Hey thanks for sending this in. No worries I understand the confusion.
I said in the tags in the previous post that I think people should vote for the reps in that list because they can be bullied into doing things based on the traditional means of opinion sharing (calling, writing letters, etc) and plus it's a nice little "we meant it when we said we would not be voting for you when we called" to the other dems. Basicially, using your vote strategically as a threat and sending a message instead of just blindly voting blue because red is "worse" and not because you actually like any of Democrats policies.
When I personally say I'm not going to vote, I am still voting in local elections and school boards and things like that. I definitely think you should always vote on the school board, especially, if nothing else. But I don't think I will be voting for major politicians like presidency — at least next election. I don't live in any of the districts of the ceasefire reps either.
Not voting and seeing people not voting would make people change their strategies. They know they can't rely on votes naturally anymore — they actually have to earn them based on material change. That's my personal intention, at least, with not voting. That and... like hell am I going to vote for the party and people that called for the blood of Palestinians. I do genuinely think they're bad people that no one should ever support under any circumstances, and I'll stick by that.
People mention voting for third party and I've recieved asks about it but.... I'm not sure. I think being president of the most powerful country in the world changes you fundamentally. We (palestinians) were hopeful for Obama when he went into office, and he did nothing, largely abandoning us, and he was taught by Edward Said himself. He was friends with Khalidi. He knew what was happening and still he made the decisions that he did.

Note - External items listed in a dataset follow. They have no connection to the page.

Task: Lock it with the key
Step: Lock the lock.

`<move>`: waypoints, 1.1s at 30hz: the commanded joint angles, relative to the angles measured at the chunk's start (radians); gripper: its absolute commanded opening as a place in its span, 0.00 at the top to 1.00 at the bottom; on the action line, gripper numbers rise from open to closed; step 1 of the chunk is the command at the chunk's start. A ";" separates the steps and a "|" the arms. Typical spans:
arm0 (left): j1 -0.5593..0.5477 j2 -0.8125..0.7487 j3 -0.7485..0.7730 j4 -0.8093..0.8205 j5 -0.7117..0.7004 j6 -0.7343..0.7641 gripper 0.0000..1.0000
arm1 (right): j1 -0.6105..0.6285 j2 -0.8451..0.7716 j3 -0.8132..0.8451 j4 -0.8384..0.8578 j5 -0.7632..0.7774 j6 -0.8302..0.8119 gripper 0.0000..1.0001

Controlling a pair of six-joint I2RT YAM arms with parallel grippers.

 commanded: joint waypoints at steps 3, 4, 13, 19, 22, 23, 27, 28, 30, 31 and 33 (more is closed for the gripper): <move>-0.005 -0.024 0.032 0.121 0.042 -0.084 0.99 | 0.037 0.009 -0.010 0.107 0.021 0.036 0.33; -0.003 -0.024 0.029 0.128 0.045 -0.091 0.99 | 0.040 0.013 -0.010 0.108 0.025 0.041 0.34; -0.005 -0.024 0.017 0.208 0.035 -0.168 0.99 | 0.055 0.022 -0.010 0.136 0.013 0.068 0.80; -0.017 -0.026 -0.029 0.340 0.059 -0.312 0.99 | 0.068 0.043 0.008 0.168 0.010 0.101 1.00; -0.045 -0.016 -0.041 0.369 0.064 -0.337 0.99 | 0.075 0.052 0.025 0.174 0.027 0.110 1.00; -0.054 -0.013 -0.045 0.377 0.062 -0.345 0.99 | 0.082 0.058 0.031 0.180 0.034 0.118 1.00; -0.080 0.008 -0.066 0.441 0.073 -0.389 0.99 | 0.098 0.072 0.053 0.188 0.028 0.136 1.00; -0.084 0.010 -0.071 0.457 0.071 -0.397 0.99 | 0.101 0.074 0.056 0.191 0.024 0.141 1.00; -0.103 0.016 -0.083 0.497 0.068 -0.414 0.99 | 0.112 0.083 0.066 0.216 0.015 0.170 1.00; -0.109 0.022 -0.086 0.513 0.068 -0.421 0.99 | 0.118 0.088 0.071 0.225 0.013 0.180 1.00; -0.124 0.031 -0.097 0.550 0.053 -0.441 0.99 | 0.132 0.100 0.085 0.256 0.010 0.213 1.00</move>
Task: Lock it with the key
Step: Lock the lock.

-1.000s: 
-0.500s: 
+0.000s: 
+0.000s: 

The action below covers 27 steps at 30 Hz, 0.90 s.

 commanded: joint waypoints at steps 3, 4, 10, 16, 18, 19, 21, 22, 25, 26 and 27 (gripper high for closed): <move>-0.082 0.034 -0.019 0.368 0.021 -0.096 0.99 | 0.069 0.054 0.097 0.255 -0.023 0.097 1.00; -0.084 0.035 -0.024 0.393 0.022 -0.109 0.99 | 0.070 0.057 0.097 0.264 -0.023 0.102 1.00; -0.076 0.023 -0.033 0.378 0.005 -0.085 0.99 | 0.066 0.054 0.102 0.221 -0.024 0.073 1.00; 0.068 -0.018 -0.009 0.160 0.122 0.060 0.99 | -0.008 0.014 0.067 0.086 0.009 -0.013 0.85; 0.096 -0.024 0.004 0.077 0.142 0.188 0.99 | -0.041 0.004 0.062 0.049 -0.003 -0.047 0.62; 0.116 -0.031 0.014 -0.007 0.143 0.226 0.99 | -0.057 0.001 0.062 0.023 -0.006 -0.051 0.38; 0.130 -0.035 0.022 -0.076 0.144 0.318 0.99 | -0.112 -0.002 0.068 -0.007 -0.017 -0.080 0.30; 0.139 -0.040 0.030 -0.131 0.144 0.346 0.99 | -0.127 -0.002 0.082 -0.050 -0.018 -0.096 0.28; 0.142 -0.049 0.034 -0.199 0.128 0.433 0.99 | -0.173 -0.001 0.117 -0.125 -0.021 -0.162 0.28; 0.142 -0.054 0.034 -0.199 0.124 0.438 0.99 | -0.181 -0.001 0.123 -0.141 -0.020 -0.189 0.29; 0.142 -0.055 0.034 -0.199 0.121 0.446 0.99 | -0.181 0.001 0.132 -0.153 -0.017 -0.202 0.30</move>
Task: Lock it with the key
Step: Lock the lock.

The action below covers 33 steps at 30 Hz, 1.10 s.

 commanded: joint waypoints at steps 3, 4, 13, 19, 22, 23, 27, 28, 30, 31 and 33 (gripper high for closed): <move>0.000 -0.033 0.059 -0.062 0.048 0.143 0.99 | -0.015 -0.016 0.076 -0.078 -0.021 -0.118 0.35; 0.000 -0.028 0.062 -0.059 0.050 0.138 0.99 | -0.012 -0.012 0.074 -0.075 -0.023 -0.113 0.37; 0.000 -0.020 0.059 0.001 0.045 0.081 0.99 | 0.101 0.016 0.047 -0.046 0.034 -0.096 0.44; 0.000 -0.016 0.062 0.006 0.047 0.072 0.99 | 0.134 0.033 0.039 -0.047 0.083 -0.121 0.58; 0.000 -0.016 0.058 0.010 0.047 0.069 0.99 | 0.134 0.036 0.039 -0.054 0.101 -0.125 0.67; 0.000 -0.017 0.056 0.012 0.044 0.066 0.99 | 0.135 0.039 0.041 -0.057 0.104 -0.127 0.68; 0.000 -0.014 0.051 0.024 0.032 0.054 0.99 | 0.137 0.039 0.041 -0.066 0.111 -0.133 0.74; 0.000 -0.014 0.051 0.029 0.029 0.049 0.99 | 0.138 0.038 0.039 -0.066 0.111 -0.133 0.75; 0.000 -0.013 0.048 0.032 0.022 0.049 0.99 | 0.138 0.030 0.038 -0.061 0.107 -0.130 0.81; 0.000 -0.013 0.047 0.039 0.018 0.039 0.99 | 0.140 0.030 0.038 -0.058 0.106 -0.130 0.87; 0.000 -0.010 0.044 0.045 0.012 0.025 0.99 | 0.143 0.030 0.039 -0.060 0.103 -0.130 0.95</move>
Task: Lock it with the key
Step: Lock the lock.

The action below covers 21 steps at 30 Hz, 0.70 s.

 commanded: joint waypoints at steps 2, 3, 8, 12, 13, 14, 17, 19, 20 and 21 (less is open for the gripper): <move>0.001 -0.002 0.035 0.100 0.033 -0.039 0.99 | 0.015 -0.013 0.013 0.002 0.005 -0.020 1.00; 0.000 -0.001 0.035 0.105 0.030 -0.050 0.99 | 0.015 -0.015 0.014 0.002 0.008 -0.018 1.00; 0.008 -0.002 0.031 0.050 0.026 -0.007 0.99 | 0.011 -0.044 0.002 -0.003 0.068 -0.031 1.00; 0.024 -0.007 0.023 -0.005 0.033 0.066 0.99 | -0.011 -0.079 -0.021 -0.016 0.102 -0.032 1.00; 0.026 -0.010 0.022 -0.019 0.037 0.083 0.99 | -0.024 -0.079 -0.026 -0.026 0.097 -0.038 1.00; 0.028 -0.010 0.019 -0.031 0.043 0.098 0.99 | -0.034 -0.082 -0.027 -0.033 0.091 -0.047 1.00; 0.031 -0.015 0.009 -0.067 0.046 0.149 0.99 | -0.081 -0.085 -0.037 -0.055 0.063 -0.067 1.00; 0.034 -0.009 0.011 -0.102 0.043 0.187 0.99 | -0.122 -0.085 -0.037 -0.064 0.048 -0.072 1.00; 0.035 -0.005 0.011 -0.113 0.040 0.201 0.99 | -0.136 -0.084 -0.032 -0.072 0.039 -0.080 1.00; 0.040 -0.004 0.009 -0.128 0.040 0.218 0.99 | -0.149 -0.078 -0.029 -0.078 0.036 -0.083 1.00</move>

Now I don't think you should just blindly follow whatever anyone says on the matter. I'm only giving you my opinion on this based on personal experience and past circumstances. You should genuinely, honestly, think about how your vote impacts others, especially around the world. Voting "blue" just because it might be easier for you here, then largely ignoring the entire world that's affected by the US, is, in my opinion, a pretty selfish decision. Besides, as someone who is disabled, Biden has already abandoned a large swath of people and basically left them to die with how he's dealt with covid. The migrant concentration camps are still there. He can't do anything about the Supreme Court and their messed up decisions. He won't do anything meaningful to protect any type of person in the states either, so what are we voting for exactly?
Voting is not a chore you have to do to keep your rights. Voting is a participation in your political system depending on the circumstances surrounding the things you care about. When that political system largely ignores you, I don't see a purpose in participating and showing support — because that's what Voting is, support — to people you fundamentally disagree with and those that don't really care about you.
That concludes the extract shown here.